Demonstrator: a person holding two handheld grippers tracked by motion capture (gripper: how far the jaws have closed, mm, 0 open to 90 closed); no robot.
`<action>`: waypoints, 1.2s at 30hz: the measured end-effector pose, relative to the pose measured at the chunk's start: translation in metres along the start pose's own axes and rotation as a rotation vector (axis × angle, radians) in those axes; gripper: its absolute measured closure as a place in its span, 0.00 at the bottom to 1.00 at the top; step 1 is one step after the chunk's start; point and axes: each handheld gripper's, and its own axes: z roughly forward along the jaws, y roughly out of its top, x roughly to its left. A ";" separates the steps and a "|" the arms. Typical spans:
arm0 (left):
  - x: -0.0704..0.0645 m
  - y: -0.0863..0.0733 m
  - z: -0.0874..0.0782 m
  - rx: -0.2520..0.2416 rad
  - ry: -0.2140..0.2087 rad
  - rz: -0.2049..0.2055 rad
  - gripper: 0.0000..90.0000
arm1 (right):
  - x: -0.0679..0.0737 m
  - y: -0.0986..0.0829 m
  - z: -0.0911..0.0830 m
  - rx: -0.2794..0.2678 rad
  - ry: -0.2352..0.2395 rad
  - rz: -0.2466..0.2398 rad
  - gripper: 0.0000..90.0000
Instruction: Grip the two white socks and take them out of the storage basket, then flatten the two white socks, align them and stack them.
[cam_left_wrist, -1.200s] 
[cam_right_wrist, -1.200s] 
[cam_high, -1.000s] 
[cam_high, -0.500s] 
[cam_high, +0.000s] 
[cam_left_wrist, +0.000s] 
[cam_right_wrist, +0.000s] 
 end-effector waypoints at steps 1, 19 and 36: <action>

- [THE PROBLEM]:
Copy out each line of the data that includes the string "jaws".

- [EXERCISE OUTPUT]:
Demonstrator: a person holding two handheld grippers tracked by motion capture (gripper: how far the jaws have closed, mm, 0 open to 90 closed); no robot.
`<action>`: waypoints, 1.2s at 30hz: the measured end-effector pose, relative to the pose measured at the chunk's start: translation in metres along the start pose's own axes and rotation as a rotation vector (axis × angle, radians) in those axes; gripper: its absolute measured closure as a place in its span, 0.00 at the bottom to 1.00 at the top; step 1 is one step after the chunk's start; point and axes: each handheld gripper's, and its own axes: z roughly forward along the jaws, y roughly out of its top, x roughly to its left. A ";" separates the steps and a "|" the arms. Typical spans:

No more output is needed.